Output, word for word and without pictures, the lines from the one containing "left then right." through the final line of the listing below.

Collected data.
▶

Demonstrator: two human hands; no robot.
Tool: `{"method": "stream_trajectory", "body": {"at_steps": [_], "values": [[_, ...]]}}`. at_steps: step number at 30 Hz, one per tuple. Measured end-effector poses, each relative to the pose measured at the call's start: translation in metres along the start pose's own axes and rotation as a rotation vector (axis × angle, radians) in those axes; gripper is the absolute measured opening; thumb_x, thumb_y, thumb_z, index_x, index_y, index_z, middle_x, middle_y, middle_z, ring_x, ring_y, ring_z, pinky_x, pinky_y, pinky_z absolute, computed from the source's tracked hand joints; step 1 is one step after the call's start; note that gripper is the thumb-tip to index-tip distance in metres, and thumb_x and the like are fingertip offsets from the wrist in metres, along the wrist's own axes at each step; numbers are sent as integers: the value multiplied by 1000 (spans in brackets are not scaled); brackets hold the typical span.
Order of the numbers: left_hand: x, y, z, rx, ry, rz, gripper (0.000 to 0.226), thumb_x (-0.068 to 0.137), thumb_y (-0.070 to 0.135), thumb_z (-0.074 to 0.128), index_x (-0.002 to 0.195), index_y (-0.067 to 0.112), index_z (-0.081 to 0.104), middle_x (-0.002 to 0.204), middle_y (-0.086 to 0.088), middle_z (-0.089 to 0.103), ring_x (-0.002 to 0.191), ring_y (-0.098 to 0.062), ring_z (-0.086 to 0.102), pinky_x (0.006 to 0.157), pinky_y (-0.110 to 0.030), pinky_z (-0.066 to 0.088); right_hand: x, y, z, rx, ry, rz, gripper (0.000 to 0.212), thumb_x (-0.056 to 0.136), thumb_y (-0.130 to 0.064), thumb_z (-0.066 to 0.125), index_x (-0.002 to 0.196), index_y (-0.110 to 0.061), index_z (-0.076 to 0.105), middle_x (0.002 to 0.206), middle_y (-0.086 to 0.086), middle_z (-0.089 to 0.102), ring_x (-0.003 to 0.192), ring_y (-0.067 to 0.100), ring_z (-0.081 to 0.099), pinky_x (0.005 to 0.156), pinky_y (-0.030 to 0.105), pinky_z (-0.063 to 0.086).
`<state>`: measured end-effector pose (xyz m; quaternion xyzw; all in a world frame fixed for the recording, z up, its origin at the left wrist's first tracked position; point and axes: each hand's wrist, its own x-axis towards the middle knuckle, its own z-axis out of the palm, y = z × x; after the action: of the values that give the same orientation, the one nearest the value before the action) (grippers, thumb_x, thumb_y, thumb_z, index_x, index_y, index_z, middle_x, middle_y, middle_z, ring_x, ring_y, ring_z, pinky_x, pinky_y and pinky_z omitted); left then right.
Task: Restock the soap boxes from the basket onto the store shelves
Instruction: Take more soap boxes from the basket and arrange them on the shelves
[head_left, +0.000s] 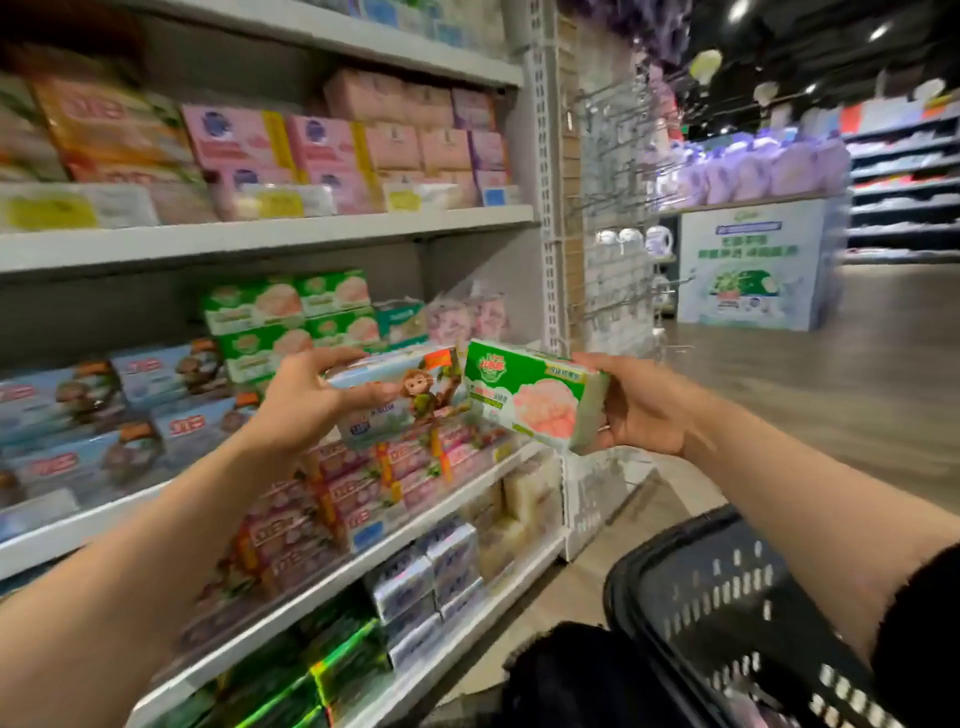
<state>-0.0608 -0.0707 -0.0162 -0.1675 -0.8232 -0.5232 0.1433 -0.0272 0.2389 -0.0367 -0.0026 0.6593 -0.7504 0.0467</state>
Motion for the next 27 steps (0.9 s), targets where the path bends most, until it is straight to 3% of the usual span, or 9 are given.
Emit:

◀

Worked solution.
`<state>`: measured end-effector pose (xyz m; quaternion xyzw; all in a world frame fixed for the recording, z up, its origin at the left wrist's first tracked position; point and axes: each hand's wrist, its own x-axis towards the middle knuckle, its own z-axis out of the palm, y = z × x; after the action: of the values that give the same orientation, the one nearest the value before the action) (grippers, thumb_x, thumb_y, thumb_z, index_x, index_y, index_z, middle_x, middle_y, middle_z, ring_x, ring_y, ring_z, pinky_x, pinky_y and pinky_z omitted); left then right.
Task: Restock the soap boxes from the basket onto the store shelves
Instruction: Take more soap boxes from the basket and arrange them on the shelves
[head_left, +0.000s] 
<state>-0.0608 -0.0707 -0.0162 -0.1675 -0.8232 -0.5232 0.1433 -0.0272 0.2389 -0.0367 -0.0026 0.6593 -0.7504 0.0467</state>
Motion for the next 27 steps (0.9 s), targets where the path bends most, until it is straight to 3% of the usual span, or 9 are given.
Emit:

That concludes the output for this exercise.